### WHAT YOU HAVE TO DO
Your task is to copy every line of the entries that holds the word "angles".
--- EXERCISE DATA ---
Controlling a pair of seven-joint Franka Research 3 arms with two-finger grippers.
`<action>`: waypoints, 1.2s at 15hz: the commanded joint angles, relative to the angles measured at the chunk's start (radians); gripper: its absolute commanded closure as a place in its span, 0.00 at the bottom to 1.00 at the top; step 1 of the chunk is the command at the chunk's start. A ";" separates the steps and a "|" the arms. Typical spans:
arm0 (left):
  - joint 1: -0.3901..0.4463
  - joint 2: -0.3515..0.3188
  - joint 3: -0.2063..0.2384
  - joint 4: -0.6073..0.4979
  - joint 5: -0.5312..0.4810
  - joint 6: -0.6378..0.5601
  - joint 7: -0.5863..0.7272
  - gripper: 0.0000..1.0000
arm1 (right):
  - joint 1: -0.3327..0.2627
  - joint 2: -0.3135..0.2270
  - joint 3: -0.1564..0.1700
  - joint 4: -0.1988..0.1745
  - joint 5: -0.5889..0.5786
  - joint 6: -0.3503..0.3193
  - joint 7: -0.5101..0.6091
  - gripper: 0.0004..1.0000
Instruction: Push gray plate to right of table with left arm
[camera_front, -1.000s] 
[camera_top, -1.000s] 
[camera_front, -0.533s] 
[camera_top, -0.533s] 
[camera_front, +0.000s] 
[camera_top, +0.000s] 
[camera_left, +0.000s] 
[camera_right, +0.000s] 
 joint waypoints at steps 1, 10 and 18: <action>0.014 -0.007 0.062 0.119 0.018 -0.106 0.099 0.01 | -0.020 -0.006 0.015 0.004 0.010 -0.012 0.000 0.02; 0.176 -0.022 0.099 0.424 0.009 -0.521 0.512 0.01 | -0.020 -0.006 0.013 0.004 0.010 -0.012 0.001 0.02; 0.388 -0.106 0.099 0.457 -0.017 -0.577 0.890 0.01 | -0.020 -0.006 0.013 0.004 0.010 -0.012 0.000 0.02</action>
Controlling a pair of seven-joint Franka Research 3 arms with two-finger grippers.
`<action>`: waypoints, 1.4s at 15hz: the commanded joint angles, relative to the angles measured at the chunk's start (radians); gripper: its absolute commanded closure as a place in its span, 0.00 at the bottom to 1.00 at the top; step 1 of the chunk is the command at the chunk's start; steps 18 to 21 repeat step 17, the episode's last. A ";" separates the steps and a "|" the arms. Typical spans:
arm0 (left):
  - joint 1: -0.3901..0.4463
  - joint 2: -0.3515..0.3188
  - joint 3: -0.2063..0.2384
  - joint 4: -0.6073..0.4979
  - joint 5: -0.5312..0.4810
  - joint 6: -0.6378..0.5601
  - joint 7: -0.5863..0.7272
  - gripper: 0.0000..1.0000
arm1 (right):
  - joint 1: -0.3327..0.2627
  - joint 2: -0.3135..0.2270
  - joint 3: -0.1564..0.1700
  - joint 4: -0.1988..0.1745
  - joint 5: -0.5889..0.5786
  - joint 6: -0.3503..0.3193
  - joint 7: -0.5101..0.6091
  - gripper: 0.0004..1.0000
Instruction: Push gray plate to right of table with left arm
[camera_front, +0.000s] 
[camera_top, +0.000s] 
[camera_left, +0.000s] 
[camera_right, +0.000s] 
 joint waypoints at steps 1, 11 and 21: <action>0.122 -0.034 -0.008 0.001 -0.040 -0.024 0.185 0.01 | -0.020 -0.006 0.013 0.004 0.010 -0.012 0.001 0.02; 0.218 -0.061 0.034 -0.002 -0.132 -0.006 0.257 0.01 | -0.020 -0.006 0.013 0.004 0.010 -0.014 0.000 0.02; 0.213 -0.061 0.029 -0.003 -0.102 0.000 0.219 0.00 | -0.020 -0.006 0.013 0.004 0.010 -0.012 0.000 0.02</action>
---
### EXERCISE OUTPUT
`<action>`: waypoints, 1.2s at 15hz: the commanded joint angles, relative to the angles measured at the chunk's start (radians); gripper: its absolute commanded closure as a place in its span, 0.00 at the bottom to 1.00 at the top; step 1 of the chunk is the command at the chunk's start. A ";" separates the steps and a "|" the arms. Typical spans:
`<action>`: waypoints, 1.4s at 15hz: the commanded joint angles, relative to the angles measured at the chunk's start (radians); gripper: its absolute commanded closure as a place in its span, 0.00 at the bottom to 1.00 at the top; step 1 of the chunk is the command at the chunk's start; steps 18 to 21 repeat step 17, the episode's last. A ";" separates the steps and a "|" the arms. Typical spans:

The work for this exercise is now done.